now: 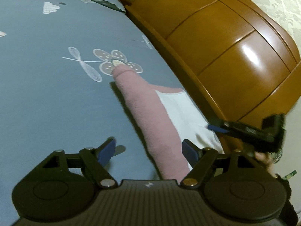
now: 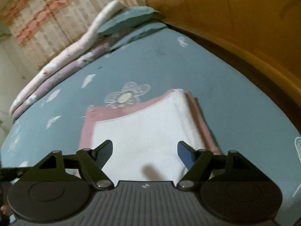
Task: Fold clothes
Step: 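Lay the gripped edge flat and open the right gripper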
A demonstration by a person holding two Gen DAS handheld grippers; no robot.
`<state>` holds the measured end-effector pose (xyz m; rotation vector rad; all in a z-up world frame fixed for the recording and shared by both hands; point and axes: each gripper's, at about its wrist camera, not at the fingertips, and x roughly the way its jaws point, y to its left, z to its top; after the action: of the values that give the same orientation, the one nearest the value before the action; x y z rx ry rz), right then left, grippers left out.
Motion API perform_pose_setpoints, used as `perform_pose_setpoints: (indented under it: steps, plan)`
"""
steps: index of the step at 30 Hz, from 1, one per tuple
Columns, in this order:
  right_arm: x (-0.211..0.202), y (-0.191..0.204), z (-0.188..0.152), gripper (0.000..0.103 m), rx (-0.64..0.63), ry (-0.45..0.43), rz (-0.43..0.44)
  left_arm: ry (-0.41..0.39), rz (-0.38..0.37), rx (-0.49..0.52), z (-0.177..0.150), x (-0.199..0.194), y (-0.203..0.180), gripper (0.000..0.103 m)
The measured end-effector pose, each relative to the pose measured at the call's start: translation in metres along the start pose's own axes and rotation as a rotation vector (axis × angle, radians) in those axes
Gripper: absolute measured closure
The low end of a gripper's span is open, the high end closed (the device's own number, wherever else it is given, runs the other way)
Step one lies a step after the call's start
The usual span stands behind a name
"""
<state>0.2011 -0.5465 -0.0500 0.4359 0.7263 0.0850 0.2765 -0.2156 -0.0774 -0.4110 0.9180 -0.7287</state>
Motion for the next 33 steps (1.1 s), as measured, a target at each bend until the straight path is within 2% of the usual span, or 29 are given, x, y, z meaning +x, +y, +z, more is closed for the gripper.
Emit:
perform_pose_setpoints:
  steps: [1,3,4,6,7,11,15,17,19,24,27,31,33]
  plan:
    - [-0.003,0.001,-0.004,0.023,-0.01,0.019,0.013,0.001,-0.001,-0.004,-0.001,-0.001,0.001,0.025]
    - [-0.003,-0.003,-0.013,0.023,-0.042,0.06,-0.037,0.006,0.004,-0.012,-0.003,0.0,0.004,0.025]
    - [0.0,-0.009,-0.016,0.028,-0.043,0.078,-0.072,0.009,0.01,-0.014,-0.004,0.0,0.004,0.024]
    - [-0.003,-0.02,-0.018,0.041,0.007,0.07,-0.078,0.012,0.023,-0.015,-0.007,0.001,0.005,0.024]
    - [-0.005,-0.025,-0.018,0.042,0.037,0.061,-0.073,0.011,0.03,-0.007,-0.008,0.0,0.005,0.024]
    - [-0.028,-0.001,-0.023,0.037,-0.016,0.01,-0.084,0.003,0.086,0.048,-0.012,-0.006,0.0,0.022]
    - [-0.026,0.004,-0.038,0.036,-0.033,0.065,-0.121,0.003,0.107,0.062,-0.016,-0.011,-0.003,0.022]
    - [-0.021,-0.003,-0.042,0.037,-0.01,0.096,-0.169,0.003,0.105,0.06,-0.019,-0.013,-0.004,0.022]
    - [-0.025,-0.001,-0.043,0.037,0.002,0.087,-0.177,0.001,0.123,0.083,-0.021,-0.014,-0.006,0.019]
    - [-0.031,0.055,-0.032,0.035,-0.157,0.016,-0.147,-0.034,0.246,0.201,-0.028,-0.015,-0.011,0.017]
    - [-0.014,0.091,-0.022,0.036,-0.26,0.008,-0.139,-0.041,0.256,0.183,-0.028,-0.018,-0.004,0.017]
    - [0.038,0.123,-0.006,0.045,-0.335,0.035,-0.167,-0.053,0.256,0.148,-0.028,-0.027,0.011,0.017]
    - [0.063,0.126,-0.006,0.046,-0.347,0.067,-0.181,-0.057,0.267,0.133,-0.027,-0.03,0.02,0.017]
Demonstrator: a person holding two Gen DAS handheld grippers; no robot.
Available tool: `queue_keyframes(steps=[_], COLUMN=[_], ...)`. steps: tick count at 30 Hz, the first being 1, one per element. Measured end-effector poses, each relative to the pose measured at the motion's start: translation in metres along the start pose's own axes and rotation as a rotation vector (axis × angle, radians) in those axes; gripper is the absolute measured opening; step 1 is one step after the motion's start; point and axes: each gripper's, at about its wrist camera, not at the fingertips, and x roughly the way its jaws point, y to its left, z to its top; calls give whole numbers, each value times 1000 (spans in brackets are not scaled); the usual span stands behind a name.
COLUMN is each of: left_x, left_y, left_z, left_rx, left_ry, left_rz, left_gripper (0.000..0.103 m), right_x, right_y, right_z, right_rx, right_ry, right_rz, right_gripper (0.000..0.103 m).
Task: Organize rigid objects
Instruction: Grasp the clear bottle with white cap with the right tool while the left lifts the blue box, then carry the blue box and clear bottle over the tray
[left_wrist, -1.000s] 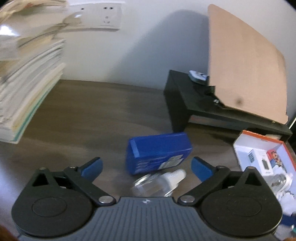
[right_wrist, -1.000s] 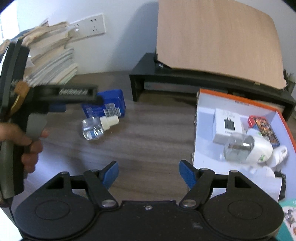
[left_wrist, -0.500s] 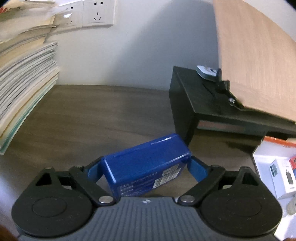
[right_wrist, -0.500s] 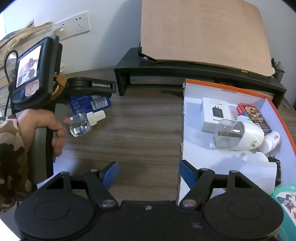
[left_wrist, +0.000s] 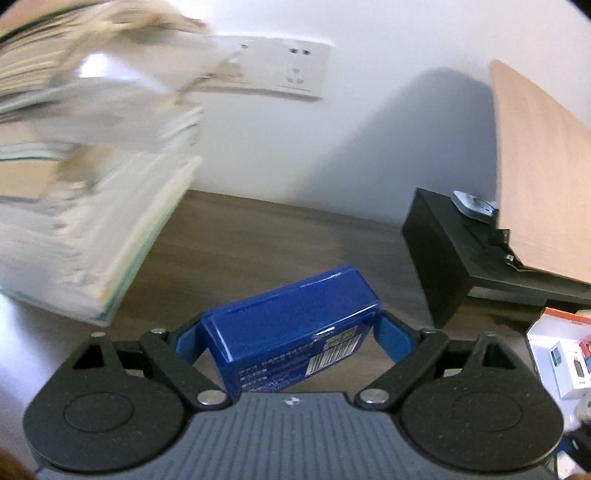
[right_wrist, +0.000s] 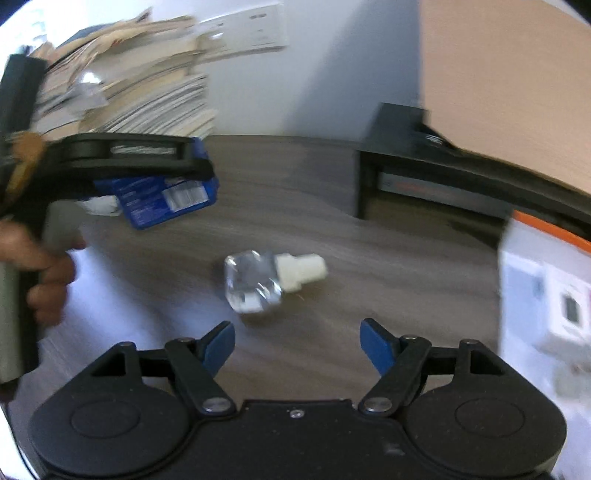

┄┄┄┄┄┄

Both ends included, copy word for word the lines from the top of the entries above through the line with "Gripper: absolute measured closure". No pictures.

* **The completed task**
now: 
now: 
Task: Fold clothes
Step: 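Lay the gripped edge flat and open the right gripper
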A demonstration by a person holding two Gen DAS handheld grippers; no robot.
`<state>` holds the measured end-effector pose (xyz m; rotation vector rad; all in a z-up world frame fixed for the recording and shared by both hands; point and axes: each gripper's, at about its wrist camera, not at the fingertips, and x roughly the way its jaws point, y to its left, z to its top; after the action: of the values that give the same orientation, the one nearest the value before the action; x y z rx ry rz), right then left, grippers left out.
Motion API perform_pose_setpoints, used as `perform_pose_setpoints: (indented under it: steps, plan)`
"""
steps: index of the step at 30 Hz, from 1, one per tuple
Columns, in this order:
  right_arm: x (-0.211..0.202), y (-0.191..0.204), z (-0.188..0.152), gripper (0.000..0.103 m), rx (-0.64..0.63), ry (-0.45..0.43), rz (-0.43..0.44)
  left_arm: ry (-0.41..0.39), rz (-0.38..0.37), rx (-0.49..0.52), z (-0.177..0.150), x (-0.199..0.194), y (-0.203..0.180), gripper (0.000..0.103 m)
The measured end-effector pose, each relative to the pose measured at the call's start: translation in metres along the start pose's own axes and rotation as a rotation vector (axis × angle, radians) in those axes
Gripper: absolute measured closure

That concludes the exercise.